INSTRUCTIONS FOR THE TASK →
Write the data below out again in full, exactly as shown.
'''
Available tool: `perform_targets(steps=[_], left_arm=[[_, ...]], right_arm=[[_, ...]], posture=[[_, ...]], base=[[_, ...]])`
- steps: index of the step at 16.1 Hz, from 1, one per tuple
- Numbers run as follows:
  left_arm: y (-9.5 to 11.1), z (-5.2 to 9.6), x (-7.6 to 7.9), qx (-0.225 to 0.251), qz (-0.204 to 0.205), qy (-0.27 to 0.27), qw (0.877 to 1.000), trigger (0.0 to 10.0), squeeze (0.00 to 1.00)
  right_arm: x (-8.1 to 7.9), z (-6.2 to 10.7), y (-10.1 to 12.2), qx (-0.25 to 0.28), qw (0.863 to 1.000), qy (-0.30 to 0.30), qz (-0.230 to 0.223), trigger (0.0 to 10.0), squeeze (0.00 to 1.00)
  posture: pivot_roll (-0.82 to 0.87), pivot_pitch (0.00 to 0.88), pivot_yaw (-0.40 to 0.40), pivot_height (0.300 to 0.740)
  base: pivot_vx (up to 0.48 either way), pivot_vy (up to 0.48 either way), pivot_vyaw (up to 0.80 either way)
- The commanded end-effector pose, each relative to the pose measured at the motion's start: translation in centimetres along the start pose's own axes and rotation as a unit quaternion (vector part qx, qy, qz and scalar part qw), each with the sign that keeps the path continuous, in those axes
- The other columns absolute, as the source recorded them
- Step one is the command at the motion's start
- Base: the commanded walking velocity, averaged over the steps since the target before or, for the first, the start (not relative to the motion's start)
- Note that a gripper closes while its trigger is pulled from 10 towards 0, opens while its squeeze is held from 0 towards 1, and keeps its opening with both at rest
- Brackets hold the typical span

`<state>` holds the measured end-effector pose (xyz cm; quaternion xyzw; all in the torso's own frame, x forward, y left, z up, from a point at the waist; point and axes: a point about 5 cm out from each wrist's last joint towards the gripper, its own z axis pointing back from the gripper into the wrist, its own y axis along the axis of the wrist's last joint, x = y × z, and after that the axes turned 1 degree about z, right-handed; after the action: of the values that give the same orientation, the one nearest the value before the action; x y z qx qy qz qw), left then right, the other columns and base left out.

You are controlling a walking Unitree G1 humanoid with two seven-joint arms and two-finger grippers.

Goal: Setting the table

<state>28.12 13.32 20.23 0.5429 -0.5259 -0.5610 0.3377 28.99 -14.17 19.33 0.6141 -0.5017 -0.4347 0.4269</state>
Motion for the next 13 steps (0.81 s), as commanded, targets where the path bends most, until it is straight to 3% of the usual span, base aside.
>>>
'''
ANSWER SPACE →
Available tool: `perform_targets(steps=[_], left_arm=[[_, ...]], right_arm=[[_, ...]], posture=[[_, ...]], base=[[_, ...]])`
- steps: index of the step at 16.1 Hz, from 1, one per tuple
- Numbers run as follows:
  left_arm: y (-9.5 to 11.1), z (-5.2 to 9.6), x (-7.6 to 7.9), qx (-0.225 to 0.251), qz (-0.204 to 0.205), qy (-0.27 to 0.27), qw (0.877 to 1.000), trigger (0.0 to 10.0), squeeze (0.00 to 1.00)
  right_arm: x (-8.1 to 7.9), z (-6.2 to 10.7), y (-10.1 to 12.2), qx (-0.25 to 0.28), qw (0.863 to 1.000), qy (-0.30 to 0.30), qz (-0.230 to 0.223), trigger (0.0 to 10.0), squeeze (0.00 to 1.00)
  posture: pivot_roll (-0.82 to 0.87), pivot_pitch (0.00 to 0.88), pivot_yaw (-0.40 to 0.40), pivot_height (0.300 to 0.740)
  base: pivot_vx (up to 0.48 either way), pivot_vy (up to 0.48 either way), pivot_vyaw (up to 0.80 either way)
- The commanded end-effector pose, each relative to the pose measured at the motion's start: translation in centimetres along the start pose's own axes and rotation as a unit quaternion (vector part qx, qy, qz and scalar part qw), each with the sign that keeps the path continuous, in those axes
- The other columns absolute, as the source recorded them
- Step one is the command at the motion's start
- Base: the commanded walking velocity, averaged over the steps since the target before or, for the first, the start (not relative to the motion's start)
- Note that a gripper closes while its trigger is pulled from 10 towards 0, opens while its squeeze is held from 0 towards 1, and keeps its opening with both at rest
- Brackets hold the typical span

`<state>` holds the measured end-effector pose (xyz cm; quaternion xyzw; all in the torso's own frame, x forward, y left, z up, from a point at the waist; point and axes: a point about 5 cm out from each wrist's last joint towards the gripper, its own z axis pointing back from the gripper into the wrist, its own y axis along the axis of the wrist's last joint, x = y × z, and after that the axes turned 1 degree about z, right-handed; after the action: of the values that give the same orientation, the one nearest the value before the action; x y z qx qy qz qw), left then right, the other columns and base left out.

You are controlling a walking Unitree G1 humanoid with two seven-joint arms and two-finger grippers.

Goal: Setting the table

<state>28.12 13.32 20.23 0.5429 -0.5259 -0.5610 0.3377 28.99 -14.17 19.33 0.6141 -0.5017 -0.4347 0.4269</state>
Motion for the next 13 steps (0.81 s), as commanded, targets where the path bends most, until it is straight to 3% of the usual span, base aside.
>>>

No additional output is expected for this exercise.